### Task prompt
Beneath this instruction is a listing; print exactly the lines in it starting at the line that contains "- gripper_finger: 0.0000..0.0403" and going through the line that contains "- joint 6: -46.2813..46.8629".

### Records to process

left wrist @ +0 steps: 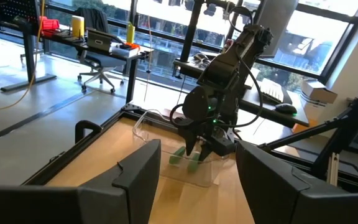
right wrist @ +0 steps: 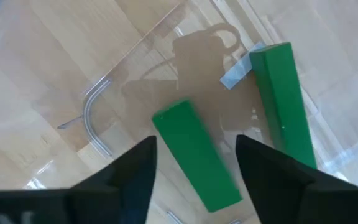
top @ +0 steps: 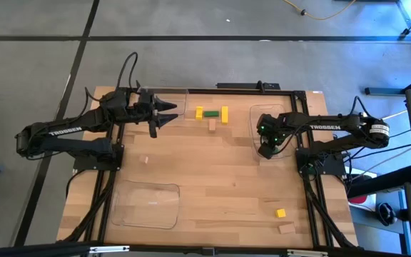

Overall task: Sort & place blocks by color
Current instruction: Put the middle left brown block into the top left transparent bin

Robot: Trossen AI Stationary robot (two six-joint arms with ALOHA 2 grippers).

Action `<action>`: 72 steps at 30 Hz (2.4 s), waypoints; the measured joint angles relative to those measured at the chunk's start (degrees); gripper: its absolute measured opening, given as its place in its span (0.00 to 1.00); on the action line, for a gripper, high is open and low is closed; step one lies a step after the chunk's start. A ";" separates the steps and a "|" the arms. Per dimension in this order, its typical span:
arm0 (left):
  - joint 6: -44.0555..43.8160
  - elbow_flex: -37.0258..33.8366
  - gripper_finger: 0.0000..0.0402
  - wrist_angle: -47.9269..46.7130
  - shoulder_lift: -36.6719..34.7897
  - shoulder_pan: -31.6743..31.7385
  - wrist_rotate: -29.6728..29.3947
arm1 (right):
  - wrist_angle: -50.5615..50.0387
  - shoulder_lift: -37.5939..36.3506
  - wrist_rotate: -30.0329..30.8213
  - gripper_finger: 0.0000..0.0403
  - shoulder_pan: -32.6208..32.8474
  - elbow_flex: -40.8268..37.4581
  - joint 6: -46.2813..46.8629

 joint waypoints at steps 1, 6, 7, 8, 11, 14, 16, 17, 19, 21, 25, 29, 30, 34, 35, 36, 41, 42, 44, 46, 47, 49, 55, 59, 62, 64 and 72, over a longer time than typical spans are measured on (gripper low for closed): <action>-0.01 0.00 0.50 0.00 0.00 0.00 0.00 | -0.02 0.00 -0.13 0.57 0.00 0.00 0.22; -0.81 0.00 0.50 0.19 0.00 0.00 0.00 | -0.05 0.04 -1.44 0.59 0.00 -0.04 1.40; -0.98 0.00 0.50 0.22 0.00 0.00 0.02 | -0.09 0.04 -1.59 0.59 0.00 -0.04 1.56; -1.08 0.00 0.50 0.22 0.00 0.00 0.06 | -0.09 0.04 -1.62 0.59 0.00 -0.04 1.59; -1.08 0.00 0.50 0.24 0.00 0.00 0.31 | -0.54 0.04 -1.72 0.59 0.00 0.15 1.61; -1.08 0.00 0.50 0.35 0.00 0.00 0.31 | -1.03 0.04 -1.72 0.60 0.00 1.05 1.59; -1.08 0.00 0.50 0.37 0.00 0.00 0.38 | -2.10 0.04 -1.74 0.60 0.00 1.90 1.60; -1.08 0.00 0.50 0.37 0.00 0.00 0.44 | -2.70 0.04 -1.74 0.60 0.00 2.37 1.61; -1.08 0.00 0.50 0.37 0.00 0.00 0.48 | -4.22 0.04 -1.75 0.60 0.00 3.34 1.67; -1.08 0.00 0.50 0.37 0.00 0.00 0.50 | -5.57 0.04 -1.80 0.60 0.00 4.12 1.62; -1.32 0.00 0.50 0.37 0.00 -0.01 0.81 | -6.86 0.02 -1.87 0.60 0.00 5.25 2.12; -1.34 0.00 0.50 0.37 0.00 -0.02 0.87 | -6.79 0.02 -1.87 0.60 0.00 5.99 2.90; -1.34 0.00 0.50 0.37 0.00 -0.02 0.87 | -6.81 0.02 -1.87 0.60 0.00 6.05 3.07; -1.34 0.00 0.50 0.37 0.02 -0.02 0.61 | -6.80 0.02 -1.85 0.60 0.00 6.08 2.86; -1.34 0.00 0.50 0.37 0.00 -0.02 0.59 | -6.80 0.02 -1.86 0.60 0.00 6.08 2.93; -1.32 0.00 0.50 0.37 0.00 -0.02 0.55 | -6.80 0.02 -1.87 0.60 0.00 6.08 2.98; -1.29 0.00 0.50 0.39 0.00 -0.02 0.48 | -6.80 0.02 -1.61 0.60 0.00 6.10 2.90; -1.08 0.00 0.50 0.39 0.00 -0.02 0.48 | -6.82 0.02 -1.55 0.60 0.00 6.10 2.90; -0.99 0.00 0.50 0.47 0.01 -0.02 0.45 | -6.82 0.02 -1.55 0.60 0.00 6.12 2.85; -0.97 0.00 0.50 0.81 0.02 -0.02 0.39 | -6.82 0.00 -1.50 0.60 0.00 6.14 2.88; -0.93 0.00 0.50 0.97 0.02 -0.02 0.39 | -6.82 0.00 -1.49 0.60 0.00 6.14 2.88; -0.93 0.00 0.50 1.56 0.02 -0.02 0.39 | -6.82 0.00 -1.48 0.60 0.00 6.14 2.83; -0.93 0.00 0.50 3.36 0.02 -0.02 0.39 | -6.84 0.00 -1.46 0.60 0.00 6.14 2.79; -0.95 0.00 0.50 3.35 0.02 -0.02 0.42 | -6.88 -0.04 -1.44 0.60 0.00 6.14 2.79; -0.89 0.00 0.50 3.07 0.02 0.11 0.44 | -8.63 -1.08 -0.53 0.60 0.02 6.88 2.68; -1.18 0.00 0.50 3.02 0.02 0.94 0.83 | -10.03 -2.50 1.34 0.60 0.02 8.45 2.55; -2.85 0.76 0.50 2.89 2.20 7.88 5.01 | -4.31 -10.60 4.79 0.60 0.00 16.33 -2.03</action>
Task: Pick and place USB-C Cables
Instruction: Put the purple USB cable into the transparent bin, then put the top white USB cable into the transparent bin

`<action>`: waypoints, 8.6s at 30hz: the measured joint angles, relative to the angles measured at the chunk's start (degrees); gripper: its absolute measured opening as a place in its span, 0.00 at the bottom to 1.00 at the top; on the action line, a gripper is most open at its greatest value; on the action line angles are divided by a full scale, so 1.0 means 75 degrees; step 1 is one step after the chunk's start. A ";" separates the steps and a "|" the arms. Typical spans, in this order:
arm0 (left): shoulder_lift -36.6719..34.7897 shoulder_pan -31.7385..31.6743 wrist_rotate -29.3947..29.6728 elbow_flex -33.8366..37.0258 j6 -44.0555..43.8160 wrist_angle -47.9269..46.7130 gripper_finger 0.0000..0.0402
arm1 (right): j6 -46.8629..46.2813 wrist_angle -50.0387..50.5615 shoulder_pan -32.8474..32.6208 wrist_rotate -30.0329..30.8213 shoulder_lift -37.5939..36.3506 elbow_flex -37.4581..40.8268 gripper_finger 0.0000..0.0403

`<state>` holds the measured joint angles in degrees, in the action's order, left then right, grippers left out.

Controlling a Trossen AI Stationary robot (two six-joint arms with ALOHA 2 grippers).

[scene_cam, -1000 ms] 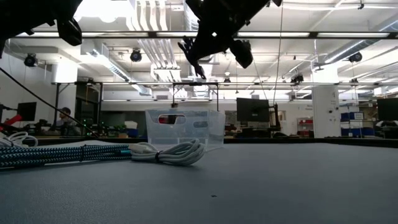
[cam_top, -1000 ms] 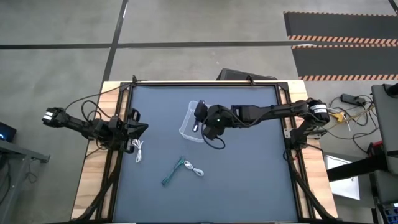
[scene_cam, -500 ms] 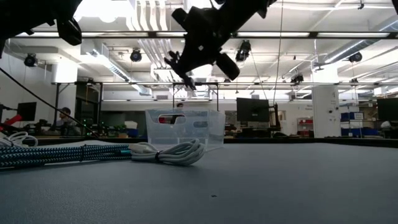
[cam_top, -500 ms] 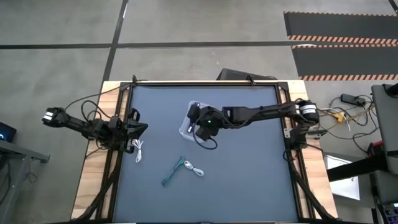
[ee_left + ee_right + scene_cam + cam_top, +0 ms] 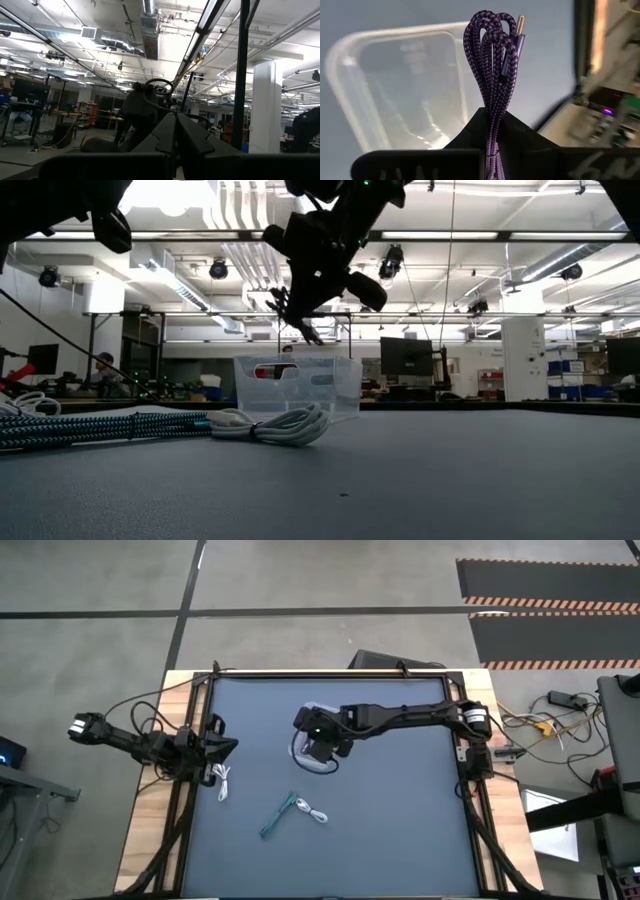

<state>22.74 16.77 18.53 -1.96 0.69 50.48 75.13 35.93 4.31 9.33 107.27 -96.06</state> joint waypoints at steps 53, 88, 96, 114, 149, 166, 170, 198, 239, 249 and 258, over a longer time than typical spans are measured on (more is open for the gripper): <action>0.0015 0.0001 -0.0004 0.0000 -0.0044 -0.0003 0.00 | -0.0321 0.0341 0.0482 -0.0523 0.0978 -0.0050 0.03; 0.0015 0.0004 -0.0004 0.0000 -0.0044 0.0002 0.00 | -0.0309 0.0143 0.0517 -0.0445 0.1628 0.0004 0.03; 0.0015 0.0004 -0.0004 0.0000 -0.0043 0.0000 0.00 | -0.0429 0.0136 0.0517 -0.0430 0.1617 0.0004 0.15; 0.0015 0.0001 -0.0004 0.0000 -0.0043 0.0000 0.00 | -0.0700 0.0164 0.0426 -0.0439 0.0786 0.0022 0.24; 0.1172 0.0001 0.1881 0.0000 -0.3080 -0.0464 0.00 | -0.8605 -0.4729 -0.2062 -0.0019 -0.3538 0.5748 0.03; 0.3234 0.0001 0.2456 -0.0501 -0.4874 -0.0404 0.00 | -0.7461 -0.7297 -0.1123 -0.0047 -0.6636 0.8938 0.03; 0.3522 0.0001 0.2458 -0.0815 -0.4872 -0.0393 0.00 | -0.7311 -0.7294 -0.0947 -0.0047 -0.7471 0.9342 0.03; 0.4304 0.0030 0.1900 -0.3573 -0.9482 -0.7557 0.00 | -0.5939 -0.8380 -0.0768 -0.0028 -1.0696 1.0904 0.03; 0.6780 0.0027 -0.2614 -0.4928 -1.3369 -1.4802 0.02 | -0.6079 -0.8184 -0.0768 -0.0031 -1.0679 1.0872 0.03; 0.6787 0.0024 -0.2359 -0.4764 -1.3244 -1.4802 0.25 | -0.6071 -0.8146 -0.0768 -0.0028 -1.0679 1.0863 0.03; 0.7235 0.0024 -0.2351 -0.4584 -1.3441 -1.4799 0.33 | -0.6034 -0.8033 -0.0768 -0.0019 -1.0679 1.0863 0.03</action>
<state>77.00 16.95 0.90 -36.34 -100.12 -60.51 29.88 -24.32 -1.45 9.19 27.18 -14.59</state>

### Exercise solution
  - gripper_finger: 0.0000..0.0403
  - shoulder_pan: -32.6208..32.8474
  - elbow_flex: -40.8268..37.4581
  - joint 6: -46.2813..46.8629

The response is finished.